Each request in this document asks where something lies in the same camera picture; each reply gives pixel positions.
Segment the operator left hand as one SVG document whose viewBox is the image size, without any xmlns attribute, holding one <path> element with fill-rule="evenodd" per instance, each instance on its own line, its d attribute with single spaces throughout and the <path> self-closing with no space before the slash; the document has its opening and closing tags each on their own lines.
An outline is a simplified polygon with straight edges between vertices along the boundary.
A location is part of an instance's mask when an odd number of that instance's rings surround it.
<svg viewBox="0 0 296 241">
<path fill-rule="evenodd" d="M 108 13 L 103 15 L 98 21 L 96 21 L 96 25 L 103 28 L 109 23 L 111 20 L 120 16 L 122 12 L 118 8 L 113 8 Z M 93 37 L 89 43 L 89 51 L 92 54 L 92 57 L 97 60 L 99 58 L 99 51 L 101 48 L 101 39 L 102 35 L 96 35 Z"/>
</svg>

Work request: In how many lines of the records does the string "each" occur? Answer with the number alone.

Response to this task: 2